#### What to produce
Your answer should consist solely of the lines from the first line of the data through the line with "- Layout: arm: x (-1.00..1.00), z", each reproduced exactly.

#### Items listed in a dataset
● ● ● ● ●

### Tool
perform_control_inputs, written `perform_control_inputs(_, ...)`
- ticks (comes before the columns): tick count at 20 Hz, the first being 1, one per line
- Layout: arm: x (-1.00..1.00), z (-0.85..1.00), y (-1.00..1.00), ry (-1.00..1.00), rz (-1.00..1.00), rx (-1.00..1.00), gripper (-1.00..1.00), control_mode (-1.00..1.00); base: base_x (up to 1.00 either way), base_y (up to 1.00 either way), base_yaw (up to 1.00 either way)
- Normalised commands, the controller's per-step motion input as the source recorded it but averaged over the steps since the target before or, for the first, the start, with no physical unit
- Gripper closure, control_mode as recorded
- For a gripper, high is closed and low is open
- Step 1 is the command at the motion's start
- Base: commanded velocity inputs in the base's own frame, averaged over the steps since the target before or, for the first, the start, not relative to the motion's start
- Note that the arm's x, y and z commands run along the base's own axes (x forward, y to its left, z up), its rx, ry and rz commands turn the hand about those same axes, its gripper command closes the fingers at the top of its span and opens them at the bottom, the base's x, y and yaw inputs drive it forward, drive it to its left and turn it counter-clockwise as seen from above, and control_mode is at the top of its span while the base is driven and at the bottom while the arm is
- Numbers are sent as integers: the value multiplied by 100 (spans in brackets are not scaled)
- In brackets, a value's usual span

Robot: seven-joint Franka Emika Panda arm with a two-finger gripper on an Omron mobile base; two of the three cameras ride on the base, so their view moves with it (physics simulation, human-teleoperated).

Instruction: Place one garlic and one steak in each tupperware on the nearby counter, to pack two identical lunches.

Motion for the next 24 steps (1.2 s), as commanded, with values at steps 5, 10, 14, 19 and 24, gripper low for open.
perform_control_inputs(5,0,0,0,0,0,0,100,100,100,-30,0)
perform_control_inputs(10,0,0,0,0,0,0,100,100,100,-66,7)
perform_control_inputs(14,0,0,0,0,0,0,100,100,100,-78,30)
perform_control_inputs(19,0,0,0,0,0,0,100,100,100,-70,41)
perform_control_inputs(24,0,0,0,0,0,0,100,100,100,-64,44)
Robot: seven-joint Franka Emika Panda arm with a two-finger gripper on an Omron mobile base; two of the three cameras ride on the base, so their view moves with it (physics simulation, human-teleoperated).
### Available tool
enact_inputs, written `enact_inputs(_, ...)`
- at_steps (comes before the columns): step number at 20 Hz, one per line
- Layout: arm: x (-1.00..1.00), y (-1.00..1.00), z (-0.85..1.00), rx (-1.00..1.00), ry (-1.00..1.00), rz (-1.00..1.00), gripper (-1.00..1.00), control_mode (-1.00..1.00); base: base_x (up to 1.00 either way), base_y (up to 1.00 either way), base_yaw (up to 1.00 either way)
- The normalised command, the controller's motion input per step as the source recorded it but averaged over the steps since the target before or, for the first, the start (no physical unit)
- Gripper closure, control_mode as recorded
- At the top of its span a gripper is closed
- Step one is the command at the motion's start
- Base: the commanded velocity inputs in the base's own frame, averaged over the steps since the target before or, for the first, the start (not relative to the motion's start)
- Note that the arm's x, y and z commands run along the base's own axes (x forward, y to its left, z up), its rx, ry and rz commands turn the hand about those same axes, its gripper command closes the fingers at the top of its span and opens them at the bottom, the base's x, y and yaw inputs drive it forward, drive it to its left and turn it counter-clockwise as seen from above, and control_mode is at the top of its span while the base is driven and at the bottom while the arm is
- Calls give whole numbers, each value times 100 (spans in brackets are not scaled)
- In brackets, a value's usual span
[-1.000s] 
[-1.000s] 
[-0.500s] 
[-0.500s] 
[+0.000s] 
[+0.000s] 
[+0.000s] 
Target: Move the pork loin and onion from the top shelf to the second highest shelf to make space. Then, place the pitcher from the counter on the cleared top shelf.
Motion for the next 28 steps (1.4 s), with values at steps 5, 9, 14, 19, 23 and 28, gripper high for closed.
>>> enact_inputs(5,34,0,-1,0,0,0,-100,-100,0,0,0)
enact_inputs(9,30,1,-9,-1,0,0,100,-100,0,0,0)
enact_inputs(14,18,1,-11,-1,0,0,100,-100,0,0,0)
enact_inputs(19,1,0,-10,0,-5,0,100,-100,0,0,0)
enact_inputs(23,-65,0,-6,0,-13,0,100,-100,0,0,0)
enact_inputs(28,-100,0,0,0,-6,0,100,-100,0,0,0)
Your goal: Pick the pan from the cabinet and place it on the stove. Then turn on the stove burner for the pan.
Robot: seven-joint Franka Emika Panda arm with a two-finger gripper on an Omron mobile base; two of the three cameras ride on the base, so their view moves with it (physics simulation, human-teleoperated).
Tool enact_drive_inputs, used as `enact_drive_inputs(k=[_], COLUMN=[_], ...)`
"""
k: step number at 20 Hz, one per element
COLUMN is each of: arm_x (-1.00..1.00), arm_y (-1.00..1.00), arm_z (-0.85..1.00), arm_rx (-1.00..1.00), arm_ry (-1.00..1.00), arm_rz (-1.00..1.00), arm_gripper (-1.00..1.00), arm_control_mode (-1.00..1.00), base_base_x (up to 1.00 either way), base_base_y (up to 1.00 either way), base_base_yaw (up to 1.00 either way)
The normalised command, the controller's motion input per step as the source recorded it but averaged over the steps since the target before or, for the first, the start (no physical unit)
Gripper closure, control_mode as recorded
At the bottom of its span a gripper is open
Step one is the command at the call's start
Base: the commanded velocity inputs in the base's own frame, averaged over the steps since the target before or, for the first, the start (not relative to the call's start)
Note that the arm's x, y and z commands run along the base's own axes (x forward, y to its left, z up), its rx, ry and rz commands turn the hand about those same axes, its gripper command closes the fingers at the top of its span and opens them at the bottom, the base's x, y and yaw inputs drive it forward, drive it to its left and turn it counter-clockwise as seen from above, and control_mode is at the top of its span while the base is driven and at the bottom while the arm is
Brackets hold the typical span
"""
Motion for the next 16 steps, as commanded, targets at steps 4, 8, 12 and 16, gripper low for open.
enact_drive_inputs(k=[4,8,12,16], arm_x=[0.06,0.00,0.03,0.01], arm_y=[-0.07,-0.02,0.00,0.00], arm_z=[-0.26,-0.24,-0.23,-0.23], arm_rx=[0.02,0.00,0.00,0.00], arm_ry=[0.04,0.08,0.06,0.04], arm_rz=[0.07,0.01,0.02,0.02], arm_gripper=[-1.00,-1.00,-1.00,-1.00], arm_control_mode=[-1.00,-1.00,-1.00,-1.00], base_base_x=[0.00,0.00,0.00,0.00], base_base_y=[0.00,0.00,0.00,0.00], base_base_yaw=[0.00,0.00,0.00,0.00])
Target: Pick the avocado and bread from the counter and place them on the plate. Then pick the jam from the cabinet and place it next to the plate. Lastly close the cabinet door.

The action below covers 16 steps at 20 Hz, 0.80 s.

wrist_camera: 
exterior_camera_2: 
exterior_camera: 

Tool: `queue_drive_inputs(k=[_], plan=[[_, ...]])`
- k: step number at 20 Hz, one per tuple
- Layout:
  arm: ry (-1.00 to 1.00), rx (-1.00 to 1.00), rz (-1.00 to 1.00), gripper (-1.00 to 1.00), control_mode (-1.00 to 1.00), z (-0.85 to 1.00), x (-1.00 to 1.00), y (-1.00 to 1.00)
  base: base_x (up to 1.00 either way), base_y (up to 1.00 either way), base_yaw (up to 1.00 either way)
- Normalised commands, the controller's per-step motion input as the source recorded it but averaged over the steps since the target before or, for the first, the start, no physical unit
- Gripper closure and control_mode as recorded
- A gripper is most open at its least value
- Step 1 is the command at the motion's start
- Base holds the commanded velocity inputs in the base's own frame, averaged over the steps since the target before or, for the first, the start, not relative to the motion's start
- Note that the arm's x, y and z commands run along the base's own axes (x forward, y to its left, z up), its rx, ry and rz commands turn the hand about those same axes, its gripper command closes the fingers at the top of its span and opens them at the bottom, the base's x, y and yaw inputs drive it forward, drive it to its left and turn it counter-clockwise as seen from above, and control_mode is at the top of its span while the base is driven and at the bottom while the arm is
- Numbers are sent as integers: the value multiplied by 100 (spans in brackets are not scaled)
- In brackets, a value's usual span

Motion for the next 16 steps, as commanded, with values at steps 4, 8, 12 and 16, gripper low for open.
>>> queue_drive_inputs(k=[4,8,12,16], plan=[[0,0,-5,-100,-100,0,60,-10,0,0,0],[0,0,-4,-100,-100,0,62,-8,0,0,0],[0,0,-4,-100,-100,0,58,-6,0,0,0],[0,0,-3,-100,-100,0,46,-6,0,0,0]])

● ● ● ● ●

#### Task response
### Tool
perform_control_inputs, written `perform_control_inputs(_, ...)`
- ticks (comes before the columns): tick count at 20 Hz, the first being 1, one per line
- Layout: arm: x (-1.00..1.00), z (-0.85..1.00), y (-1.00..1.00), ry (-1.00..1.00), rz (-1.00..1.00), rx (-1.00..1.00), gripper (-1.00..1.00), control_mode (-1.00..1.00); base: base_x (up to 1.00 either way), base_y (up to 1.00 either way), base_yaw (up to 1.00 either way)

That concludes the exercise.